虽然大量研究表明SNAPs在神经递质释放的膜融合过程中起重要作用,但是SNAPs是否参与了阿片依赖过程中突触前神经可塑性的发生目前尚未见报道。为了揭示SNAPs与阿片依赖的关系,我们首先在大鼠吗啡依赖及戒断模型上观察了与神经可塑性关系密切的脑区伏隔核(nucleus accumbens,NAc)、尾壳核(caudate putamen,CPu)及海马(hippocampus,Hip)中SNAPs表达的变化,初步探讨SNAPs和吗啡依赖的关系。研究采用成年雄性Wistar大鼠,随机分为对照组、吗啡组和戒断不同时间组。吗啡组大鼠背部皮下注射吗啡8d,每日3次,剂量递增,对照组大鼠注射等体积生理盐水。吗啡组末次注射吗啡4 h后处死,断头取脑。自然戒断组分别在戒断不同时间处死动物。各组均设平行对照。利用RT-PCR和Western blot技术分别检测各脑区SNAPs的mRNA和蛋白表达水平。结果发现,与对照组相比,慢性吗啡依赖大鼠CPu内γ-SNAP的mRNA和蛋白表达水平均上调25%左右(P<0.01) (图1.4,图1.9),NAc及Hip脑区则无明显变化,自然戒断d2、d3、d7组亦未观察到γ-SNAP明显的表达改变(图1.8,图1.10,表1.1,表1.3)。α-SNAP和β-SNAP在吗啡依赖和自然戒断状态下3个被检脑区(NAc、CPu、Hip)均未检测到明显的表达变化(图1.2,图1.3,图1.5,图1.6,图1.7,表1.1,表1.2)。以上结果说明:慢性吗啡依赖可增加CPu内γ-SNAP的表达,对α-SNAP和β-SNAP的表达没有影响,提示SNAPs 3种亚型在慢性吗啡依赖过程中行使不同的功能,可能与特定神经递质的分泌有关。慢性吗啡依赖及戒断引起的突触前神经递质释放改变可能不是由α-SNAP和β-SNAP表达量变化介导的,其具体机制可能与其内在活性变化或蛋白在细胞内的分布有关。

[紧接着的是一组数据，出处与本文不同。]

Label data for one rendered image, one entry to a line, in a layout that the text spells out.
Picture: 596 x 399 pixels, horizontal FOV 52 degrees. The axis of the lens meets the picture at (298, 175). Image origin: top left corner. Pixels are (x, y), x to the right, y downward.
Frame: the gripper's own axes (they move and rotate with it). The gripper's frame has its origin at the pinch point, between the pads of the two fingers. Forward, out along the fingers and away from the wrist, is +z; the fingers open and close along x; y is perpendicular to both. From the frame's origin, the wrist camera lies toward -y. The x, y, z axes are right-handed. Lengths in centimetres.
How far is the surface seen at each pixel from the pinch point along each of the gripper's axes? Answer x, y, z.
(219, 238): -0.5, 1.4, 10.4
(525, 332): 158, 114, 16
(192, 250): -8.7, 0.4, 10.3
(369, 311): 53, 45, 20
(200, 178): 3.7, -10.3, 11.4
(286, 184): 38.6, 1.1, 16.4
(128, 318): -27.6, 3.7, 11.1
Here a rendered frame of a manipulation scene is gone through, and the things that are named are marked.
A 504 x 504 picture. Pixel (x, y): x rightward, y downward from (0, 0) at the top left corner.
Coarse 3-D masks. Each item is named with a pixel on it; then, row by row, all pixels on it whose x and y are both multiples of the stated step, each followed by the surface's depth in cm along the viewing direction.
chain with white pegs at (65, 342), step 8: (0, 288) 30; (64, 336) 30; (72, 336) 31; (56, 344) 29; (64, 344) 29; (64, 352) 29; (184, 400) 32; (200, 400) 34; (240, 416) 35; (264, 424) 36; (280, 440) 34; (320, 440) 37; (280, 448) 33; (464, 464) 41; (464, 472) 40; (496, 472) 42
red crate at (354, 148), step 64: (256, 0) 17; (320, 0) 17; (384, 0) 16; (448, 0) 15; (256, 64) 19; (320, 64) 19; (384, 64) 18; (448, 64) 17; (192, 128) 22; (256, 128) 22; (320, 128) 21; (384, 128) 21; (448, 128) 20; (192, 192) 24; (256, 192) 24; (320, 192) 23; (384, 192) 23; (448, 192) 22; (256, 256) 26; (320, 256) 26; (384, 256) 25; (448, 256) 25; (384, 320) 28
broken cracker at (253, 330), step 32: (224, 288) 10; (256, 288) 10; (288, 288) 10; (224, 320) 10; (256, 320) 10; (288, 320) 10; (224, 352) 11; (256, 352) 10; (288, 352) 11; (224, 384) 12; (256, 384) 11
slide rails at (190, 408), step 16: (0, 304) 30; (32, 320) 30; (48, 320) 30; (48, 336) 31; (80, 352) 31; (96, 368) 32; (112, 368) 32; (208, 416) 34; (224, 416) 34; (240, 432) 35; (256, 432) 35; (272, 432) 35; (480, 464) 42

为了进一步研究SNAPs与阿片依赖的关系,我们选择了一种与神经递质释放关系最为明确的亚型—α-SNAP进行研究。已有大量研究报道α-SNAP参与钙依赖的胞吐作用,该作用在神经递质释放过程中的囊泡膜与质膜的融合步骤中是至关重要的。且相关研究报道α-SNAP通过刺激NSF的ATP酶活性来发挥其在递质释放中的作用,α-SNAP对NSF的ATP酶刺激作用明显强于γ-SNAP。因此,虽然我们在动物模型上未检测到α-SNAP的蛋白表达变化,但由于其在递质释放中的重要作用,我们依然选择这种亚型作为研究对象。为了进一步研究α-SNAP的功能与吗啡依赖的关系,选择一个良好的、调控模式相对简单和直接的细胞模型是十分必要的。该细胞模型必须能够满足以下条件:(1)表达阿片受体;(2)拥有类似成熟神经内分泌细胞的一些特性,能释放与阿片依赖有关的神经递质,如单胺类、谷氨酸(glutamate,Glu)、γ-氨基丁酸(γ-aminobutyric acid ,GABA)等。经过初步筛选,我们选择了分化的人神经母细胞瘤细胞株SH-SY5Y作为研究对象。据研究报道,SH-SY5Y细胞株经过维甲酸(retinoic acid,RA)分化后可表现出许多类似成熟神经元的特性,如神经突起变长、电刺激的兴奋性增加、神经元特异性烯醇化酶(neuron specific enolase,NSE)表达增加、神经分泌颗粒增多等。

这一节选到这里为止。